Il caso Lance Armtrong è costato al ciclista americano circa 111 milioni di dollari in tutto. Lo scandalo doping più famoso della storia dello sport ha avuto una risonanza mediatica senza precedenti, con la famosissima intervista nel programma di Oprah Winfrey seguita in diretta da milioni di telespettatori. Il vincitore di sette Tour de France, poi revocati, ha di recente ammesso che l’evento gli è costato una cifra considerevole, tra risarcimenti, spese legali e mancati guadagni. Di recente l’ex atleta ha raggiunto un accordo con gli USA per un risarcimento da 5 milioni di dollari, in una causa per frode che potenzialmente avrebbe potuto costargli ben 100 milioni di dollari.

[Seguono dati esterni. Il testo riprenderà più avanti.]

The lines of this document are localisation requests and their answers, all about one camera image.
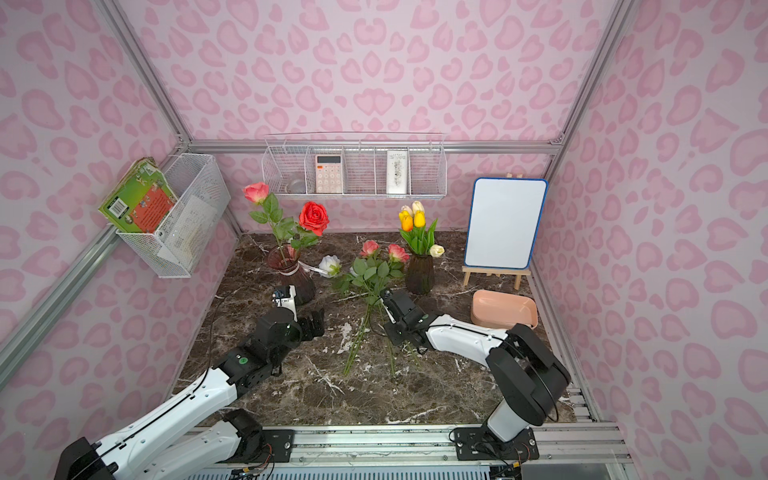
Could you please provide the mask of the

L’ex ciclista si è espresso sulla sua ultima causa in un’intervista all’emittente televisiva CNBC: “Non pensavo ne sarei uscito illeso, l’accordo con loro per cinque milioni di dollari era probabilmente il decimo. Ci sono stati molti casi giudiziari, e la squadra, a mia insaputa, aveva assicurato buona parte dei miei stipendi e quasi tutti i miei bonus. Conoscevo una delle compagnie assicurative, ma poi cominciavano ad arrivare una dopo l’altra, e non sapevo chi fossero”.

Armstrong ha poi rivelato la cifra persa per lo scandalo doping, rivelando l’affare che ha salvato la sua famiglia: “Vi shockerà, ma facendo un conteggio totale delle spese, comprendendo i mancati guadagni, le spese legali e gli accordi, ho perso circa 111 milioni di dollari. Quindi non sento di esserne uscito facilmente. Per fortuna ho fatto decine di milioni di dollari investendone 100.000 su Uber. Non dico quanto mi ha fruttato, ma è davvero tanto. Ha salvato la mia famiglia“.